■ Problem details: Repeat the lines below exactly as written, please, from the line with "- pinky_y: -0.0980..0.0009" to the line with "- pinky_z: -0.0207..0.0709", both lines included, and no others.

■ Given information:
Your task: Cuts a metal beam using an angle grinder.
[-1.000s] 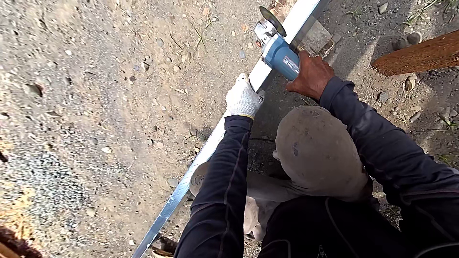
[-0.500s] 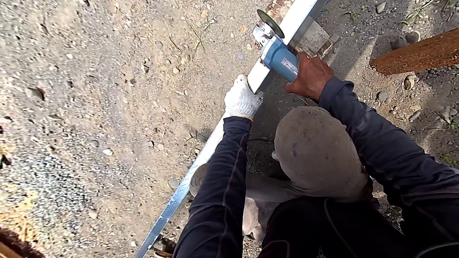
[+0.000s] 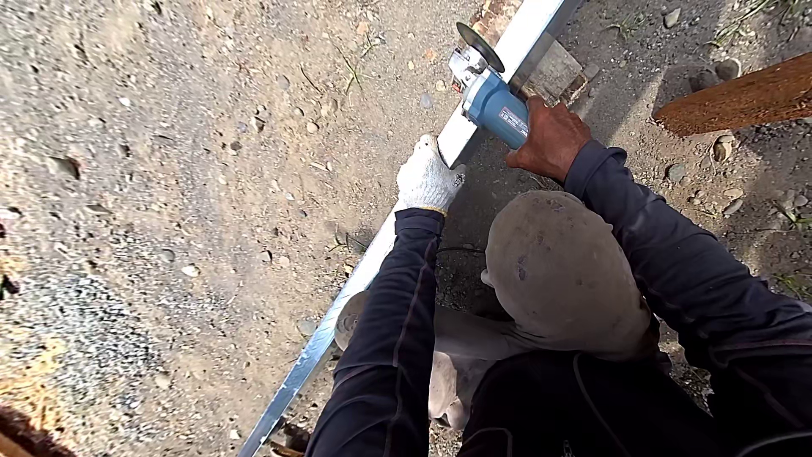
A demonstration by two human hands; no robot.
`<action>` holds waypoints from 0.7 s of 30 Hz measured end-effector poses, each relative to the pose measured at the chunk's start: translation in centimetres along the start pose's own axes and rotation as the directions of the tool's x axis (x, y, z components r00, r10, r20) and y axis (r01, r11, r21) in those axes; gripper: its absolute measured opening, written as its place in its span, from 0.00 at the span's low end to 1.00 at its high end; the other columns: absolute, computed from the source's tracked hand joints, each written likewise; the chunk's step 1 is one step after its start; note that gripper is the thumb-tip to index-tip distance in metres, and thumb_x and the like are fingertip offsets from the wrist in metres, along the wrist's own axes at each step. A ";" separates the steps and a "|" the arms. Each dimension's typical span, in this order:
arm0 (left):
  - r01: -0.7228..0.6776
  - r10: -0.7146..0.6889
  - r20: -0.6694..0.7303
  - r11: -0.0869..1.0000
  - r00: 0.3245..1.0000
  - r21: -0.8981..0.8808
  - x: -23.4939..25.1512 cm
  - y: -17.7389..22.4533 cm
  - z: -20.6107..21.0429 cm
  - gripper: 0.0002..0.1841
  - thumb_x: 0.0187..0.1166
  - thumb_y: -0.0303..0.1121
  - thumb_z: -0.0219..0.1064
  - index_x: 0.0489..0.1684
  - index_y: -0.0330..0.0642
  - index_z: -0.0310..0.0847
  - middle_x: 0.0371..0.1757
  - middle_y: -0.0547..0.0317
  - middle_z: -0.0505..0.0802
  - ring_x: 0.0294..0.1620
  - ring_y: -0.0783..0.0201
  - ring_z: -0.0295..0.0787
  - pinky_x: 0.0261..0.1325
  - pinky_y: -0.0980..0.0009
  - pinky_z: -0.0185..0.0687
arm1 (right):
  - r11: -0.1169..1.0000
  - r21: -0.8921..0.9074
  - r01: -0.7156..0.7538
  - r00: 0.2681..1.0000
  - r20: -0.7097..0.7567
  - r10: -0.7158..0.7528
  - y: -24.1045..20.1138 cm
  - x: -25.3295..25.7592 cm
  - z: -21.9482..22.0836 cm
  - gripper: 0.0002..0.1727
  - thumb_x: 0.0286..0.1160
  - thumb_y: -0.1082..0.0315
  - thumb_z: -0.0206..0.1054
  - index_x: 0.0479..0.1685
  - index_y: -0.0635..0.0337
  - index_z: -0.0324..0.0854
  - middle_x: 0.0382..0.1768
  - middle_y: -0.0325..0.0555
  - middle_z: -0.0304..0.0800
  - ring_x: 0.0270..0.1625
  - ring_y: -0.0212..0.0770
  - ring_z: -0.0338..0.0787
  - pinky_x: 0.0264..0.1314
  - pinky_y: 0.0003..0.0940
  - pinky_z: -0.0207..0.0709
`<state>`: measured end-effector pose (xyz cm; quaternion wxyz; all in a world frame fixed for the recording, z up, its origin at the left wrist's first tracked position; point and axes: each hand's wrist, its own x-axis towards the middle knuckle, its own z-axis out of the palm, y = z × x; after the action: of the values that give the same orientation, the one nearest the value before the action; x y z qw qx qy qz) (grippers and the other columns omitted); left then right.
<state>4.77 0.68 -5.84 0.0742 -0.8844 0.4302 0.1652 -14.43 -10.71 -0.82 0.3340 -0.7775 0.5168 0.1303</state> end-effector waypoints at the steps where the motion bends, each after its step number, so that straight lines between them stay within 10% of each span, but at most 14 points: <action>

■ Answer box:
  - pinky_y: -0.0980..0.0009
  - pinky_z: -0.0185..0.0687
arm1 (right):
  - r11: -0.1169..1.0000
  - r21: -0.8921..0.9074
  - r01: -0.7156..0.7538
  - r00: 0.2681..1.0000
  - r20: -0.7097..0.7567
  - r10: -0.7158..0.7528
  - y: -24.1045..20.1138 cm
  - x: -25.3295..25.7592 cm
  - z: -21.9482..22.0836 cm
  - gripper: 0.0002..0.1727
  - thumb_x: 0.0286..0.1160
  - thumb_y: -0.1082..0.0315
  - thumb_z: -0.0206..0.1054
  - index_x: 0.0479..0.1685
  - index_y: -0.0635..0.0337
  - index_z: -0.0324..0.0854
  - middle_x: 0.0382..0.1768
  - middle_y: -0.0325..0.0555
  - middle_z: -0.0304..0.0800
  - ring_x: 0.0270..0.1625
  - ring_y: -0.0212..0.0770
  - ring_z: -0.0338..0.0787
  - pinky_x: 0.0264..0.1314
  - pinky_y: 0.0003..0.0940
  - pinky_z: -0.0207..0.0709

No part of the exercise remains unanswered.